American sociologist

Gina Neff is the executive director of the Minderoo Centre for Technology and Democracy at the University of Cambridge. Neff was previously Professor of Technology & Society at the Oxford Internet Institute and the Department of Sociology at the University of Oxford. Neff is an organizational sociologist whose research explores the social and organizational impact of new communication technologies, with a focus on innovation, the digital transformation of industries, and how new technologies impact work.

== Education ==
Neff holds a PhD in sociology from Columbia University, where she remains an external faculty affiliate of the Center on Organizational Innovation. She has held appointments at Princeton University, New York University, Stanford University, UC San Diego and UC Los Angeles. Previously she was assistant professor at University of California, San Diego, Associate Professor at the University of Washington, and associate professor at the School of Public Policy at Central European University. She was also a faculty member at the Center for Media, Data and Society. She completed her high school education at the Armand Hammer United World College of the American West.

== Books ==
Self-Tracking, explores what happens when people turn their everyday experiences into data, examining the habits and usage of self-tracking. The book explores the cultural phenomenon of health-related self-tracking. Neff and her co-author Dawn Nafus explore how people record, analyse and reflect on this data, looking at the tools they use and the communities they become part of.
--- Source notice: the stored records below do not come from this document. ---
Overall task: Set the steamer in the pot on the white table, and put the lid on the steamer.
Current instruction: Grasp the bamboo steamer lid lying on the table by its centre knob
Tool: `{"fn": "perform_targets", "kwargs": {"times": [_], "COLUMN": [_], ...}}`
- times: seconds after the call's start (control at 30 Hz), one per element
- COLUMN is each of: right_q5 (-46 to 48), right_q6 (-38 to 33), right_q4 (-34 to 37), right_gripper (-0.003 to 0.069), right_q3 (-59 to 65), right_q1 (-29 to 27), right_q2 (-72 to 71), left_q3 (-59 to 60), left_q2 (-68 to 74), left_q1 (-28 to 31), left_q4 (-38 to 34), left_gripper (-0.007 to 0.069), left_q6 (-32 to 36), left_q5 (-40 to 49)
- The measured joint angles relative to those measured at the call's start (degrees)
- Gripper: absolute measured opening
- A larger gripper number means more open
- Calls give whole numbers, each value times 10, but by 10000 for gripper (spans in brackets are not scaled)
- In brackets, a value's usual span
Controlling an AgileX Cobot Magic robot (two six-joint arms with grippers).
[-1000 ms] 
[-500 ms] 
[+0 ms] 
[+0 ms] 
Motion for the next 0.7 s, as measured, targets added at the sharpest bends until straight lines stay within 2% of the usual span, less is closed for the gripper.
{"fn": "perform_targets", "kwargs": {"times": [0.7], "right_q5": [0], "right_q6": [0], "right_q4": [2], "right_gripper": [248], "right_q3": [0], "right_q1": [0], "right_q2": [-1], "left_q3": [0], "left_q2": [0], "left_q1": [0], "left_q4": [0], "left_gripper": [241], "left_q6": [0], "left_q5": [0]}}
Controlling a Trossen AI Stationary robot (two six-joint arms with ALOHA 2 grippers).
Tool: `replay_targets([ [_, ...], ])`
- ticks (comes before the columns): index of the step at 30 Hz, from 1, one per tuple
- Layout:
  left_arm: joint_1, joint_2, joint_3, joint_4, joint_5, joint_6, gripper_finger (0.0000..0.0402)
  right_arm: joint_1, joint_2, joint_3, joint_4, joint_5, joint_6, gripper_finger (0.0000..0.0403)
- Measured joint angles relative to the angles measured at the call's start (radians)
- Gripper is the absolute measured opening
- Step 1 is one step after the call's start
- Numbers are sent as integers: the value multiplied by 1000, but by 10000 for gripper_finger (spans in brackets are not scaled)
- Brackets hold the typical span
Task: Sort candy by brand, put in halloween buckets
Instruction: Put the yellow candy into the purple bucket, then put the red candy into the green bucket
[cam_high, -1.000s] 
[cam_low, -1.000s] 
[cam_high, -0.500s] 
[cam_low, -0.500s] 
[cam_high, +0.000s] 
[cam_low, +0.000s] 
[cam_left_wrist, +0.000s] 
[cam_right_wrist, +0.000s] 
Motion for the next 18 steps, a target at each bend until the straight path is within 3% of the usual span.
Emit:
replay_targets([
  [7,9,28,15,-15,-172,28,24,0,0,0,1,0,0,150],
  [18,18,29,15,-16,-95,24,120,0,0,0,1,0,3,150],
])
They consider self-tracking to be a social and cultural phenomenon, describing not only the use of data as a kind of mirror of the self but also how this enables people to connect to and learn from others. It was awarded Co-Winner, American Sociological Association Section on Communication and Information Technologies (CITASA) 2013 Book Award.

Venture Labor: Work and the Burden of Risk in Innovative Industries, looks at Silicon Alley in the 1990s and explores why pioneering internet companies chose to invest in start-up ventures. Neff attributes this to a broader shift in society with the shift of economic risk from collective responsibility to individual responsibility. She argues that understanding ‘venture labour’ is important to encourage innovation and create sustainable work environments. The book focuses on the norms, values, attitudes, and individual experiences related to the system-wide changes resulting from the expanding use of the Internet in the late 20th century. It won the Best Book Award from the American Sociological Association's Section on Communication and Information Technologies in 2013.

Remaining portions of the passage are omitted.